## [Work request]
All of the entries must be output exactly as they are.

(Extracted records)
/---

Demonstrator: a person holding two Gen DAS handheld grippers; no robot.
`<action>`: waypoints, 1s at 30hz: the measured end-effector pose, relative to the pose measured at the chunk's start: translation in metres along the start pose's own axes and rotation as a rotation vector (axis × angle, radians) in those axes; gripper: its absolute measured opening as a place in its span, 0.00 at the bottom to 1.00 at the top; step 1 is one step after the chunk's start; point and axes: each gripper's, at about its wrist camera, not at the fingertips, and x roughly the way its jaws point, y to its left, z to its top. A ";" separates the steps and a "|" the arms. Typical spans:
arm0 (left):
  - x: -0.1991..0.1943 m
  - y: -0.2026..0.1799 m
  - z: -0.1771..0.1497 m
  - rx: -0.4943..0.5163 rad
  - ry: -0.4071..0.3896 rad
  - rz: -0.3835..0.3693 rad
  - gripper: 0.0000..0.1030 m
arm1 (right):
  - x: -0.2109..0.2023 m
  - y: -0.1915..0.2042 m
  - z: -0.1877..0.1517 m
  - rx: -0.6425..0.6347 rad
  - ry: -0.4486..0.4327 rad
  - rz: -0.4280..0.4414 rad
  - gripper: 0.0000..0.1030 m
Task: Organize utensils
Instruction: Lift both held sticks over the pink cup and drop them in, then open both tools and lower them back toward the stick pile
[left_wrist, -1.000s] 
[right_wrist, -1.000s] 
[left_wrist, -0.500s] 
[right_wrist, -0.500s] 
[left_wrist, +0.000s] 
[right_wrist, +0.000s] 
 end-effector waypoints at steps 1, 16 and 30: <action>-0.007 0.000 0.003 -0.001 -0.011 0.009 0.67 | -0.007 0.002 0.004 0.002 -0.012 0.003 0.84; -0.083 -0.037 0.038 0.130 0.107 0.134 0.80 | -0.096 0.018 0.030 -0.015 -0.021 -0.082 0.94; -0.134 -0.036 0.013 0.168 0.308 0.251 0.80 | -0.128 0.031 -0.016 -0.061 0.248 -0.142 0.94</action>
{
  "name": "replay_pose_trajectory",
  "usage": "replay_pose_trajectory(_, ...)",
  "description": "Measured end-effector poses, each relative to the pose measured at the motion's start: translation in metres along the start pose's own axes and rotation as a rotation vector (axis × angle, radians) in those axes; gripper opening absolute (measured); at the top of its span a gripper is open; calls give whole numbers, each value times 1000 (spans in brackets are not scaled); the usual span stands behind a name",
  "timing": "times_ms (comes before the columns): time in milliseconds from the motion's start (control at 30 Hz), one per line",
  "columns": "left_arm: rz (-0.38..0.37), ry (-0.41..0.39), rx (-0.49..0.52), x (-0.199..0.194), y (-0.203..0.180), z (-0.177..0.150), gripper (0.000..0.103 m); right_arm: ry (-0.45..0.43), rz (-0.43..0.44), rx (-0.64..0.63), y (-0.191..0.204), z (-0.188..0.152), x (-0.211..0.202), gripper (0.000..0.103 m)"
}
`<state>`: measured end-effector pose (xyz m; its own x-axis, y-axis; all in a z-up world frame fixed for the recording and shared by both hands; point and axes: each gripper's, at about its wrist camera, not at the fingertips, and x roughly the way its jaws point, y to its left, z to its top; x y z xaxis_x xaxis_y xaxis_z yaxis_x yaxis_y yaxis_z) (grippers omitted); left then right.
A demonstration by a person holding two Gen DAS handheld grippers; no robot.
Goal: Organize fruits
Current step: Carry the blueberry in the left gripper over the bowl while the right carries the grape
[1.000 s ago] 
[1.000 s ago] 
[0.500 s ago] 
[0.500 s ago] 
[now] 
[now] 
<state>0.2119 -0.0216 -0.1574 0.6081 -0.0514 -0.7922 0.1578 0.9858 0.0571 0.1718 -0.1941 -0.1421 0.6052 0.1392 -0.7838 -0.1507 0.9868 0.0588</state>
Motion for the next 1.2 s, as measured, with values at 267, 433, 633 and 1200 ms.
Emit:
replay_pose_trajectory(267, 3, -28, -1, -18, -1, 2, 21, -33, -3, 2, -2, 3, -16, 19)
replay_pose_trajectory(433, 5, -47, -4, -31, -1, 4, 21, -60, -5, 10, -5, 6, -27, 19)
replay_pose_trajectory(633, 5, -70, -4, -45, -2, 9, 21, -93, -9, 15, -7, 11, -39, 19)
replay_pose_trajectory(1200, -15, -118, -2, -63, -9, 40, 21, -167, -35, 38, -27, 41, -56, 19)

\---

## [Exercise solution]
Demonstrator: a person holding two Gen DAS handheld grippers; no robot.
`<action>`: waypoints, 1s at 30hz: the measured end-effector pose, relative to the pose measured at the chunk's start: translation in metres along the start pose's own axes and rotation as a rotation vector (axis × angle, radians) in those axes; gripper: its absolute measured opening as a place in its span, 0.00 at the bottom to 1.00 at the top; step 1 is one step after the chunk's start; point and axes: each gripper's, at about its wrist camera, not at the fingertips, and x roughly the way its jaws point, y to its left, z to its top. A ";" separates the steps and a "|" the arms. Typical spans:
arm0 (left):
  - x: -0.1991..0.1943 m
  - y: -0.2026..0.1799 m
  - z: -0.1771..0.1497 m
  - rx: -0.4943..0.5163 rad
  - ry: -0.4071..0.3896 rad
  - rz: -0.3835..0.3693 rad
  - gripper: 0.0000..0.1030 m
arm1 (right):
  - x: -0.2109..0.2023 m
  - y: -0.1915..0.2042 m
  - z: -0.1877..0.1517 m
  - rx: -0.6425..0.6347 rad
  - ry: -0.4486..0.4327 rad
  - rz: -0.4280..0.4414 rad
  - gripper: 0.0000..0.1030 m
Task: Organize utensils
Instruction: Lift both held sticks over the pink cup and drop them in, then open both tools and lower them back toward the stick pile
[left_wrist, -1.000s] 
[right_wrist, -1.000s] 
[left_wrist, -0.500s] 
[right_wrist, -0.500s] 
[left_wrist, +0.000s] 
[right_wrist, +0.000s] 
 end-effector waypoints at steps 1, 16 and 30: <action>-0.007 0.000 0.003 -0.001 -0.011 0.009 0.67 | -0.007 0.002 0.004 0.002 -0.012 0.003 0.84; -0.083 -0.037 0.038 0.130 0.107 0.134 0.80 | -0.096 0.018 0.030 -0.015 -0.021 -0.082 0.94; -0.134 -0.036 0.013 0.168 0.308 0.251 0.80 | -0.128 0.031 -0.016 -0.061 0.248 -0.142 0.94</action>
{
  "name": "replay_pose_trajectory",
  "usage": "replay_pose_trajectory(_, ...)",
  "description": "Measured end-effector poses, each relative to the pose measured at the motion's start: translation in metres along the start pose's own axes and rotation as a rotation vector (axis × angle, radians) in those axes; gripper opening absolute (measured); at the top of its span a gripper is open; calls give whole numbers, each value times 1000 (spans in brackets are not scaled); the usual span stands behind a name",
  "timing": "times_ms (comes before the columns): time in milliseconds from the motion's start (control at 30 Hz), one per line",
  "columns": "left_arm: rz (-0.38..0.37), ry (-0.41..0.39), rx (-0.49..0.52), x (-0.199..0.194), y (-0.203..0.180), z (-0.177..0.150), gripper (0.000..0.103 m); right_arm: ry (-0.45..0.43), rz (-0.43..0.44), rx (-0.64..0.63), y (-0.191..0.204), z (-0.188..0.152), x (-0.211..0.202), gripper (0.000..0.103 m)"
}
`<state>`: measured end-effector pose (xyz m; its own x-axis, y-axis; all in a z-up world frame fixed for the recording and shared by both hands; point and axes: each gripper's, at about its wrist camera, not at the fingertips, and x roughly the way its jaws point, y to its left, z to its top; x y z xaxis_x xaxis_y xaxis_z yaxis_x yaxis_y yaxis_z) (grippers omitted); left then right.
A demonstration by a person holding two Gen DAS handheld grippers; no robot.
Goal: Organize fruits
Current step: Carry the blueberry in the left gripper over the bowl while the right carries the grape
[1.000 s ago] 
[1.000 s ago] 
[0.500 s ago] 
[0.500 s ago] 
[now] 
[now] 
<state>0.2119 -0.0216 -0.1574 0.6081 -0.0514 -0.7922 0.1578 0.9858 0.0571 0.1718 -0.1941 -0.1421 0.6052 0.1392 -0.7838 -0.1507 0.9868 0.0588</state>
Motion for the next 1.2 s, as measured, with values at 267, 433, 633 and 1200 ms.
Emit:
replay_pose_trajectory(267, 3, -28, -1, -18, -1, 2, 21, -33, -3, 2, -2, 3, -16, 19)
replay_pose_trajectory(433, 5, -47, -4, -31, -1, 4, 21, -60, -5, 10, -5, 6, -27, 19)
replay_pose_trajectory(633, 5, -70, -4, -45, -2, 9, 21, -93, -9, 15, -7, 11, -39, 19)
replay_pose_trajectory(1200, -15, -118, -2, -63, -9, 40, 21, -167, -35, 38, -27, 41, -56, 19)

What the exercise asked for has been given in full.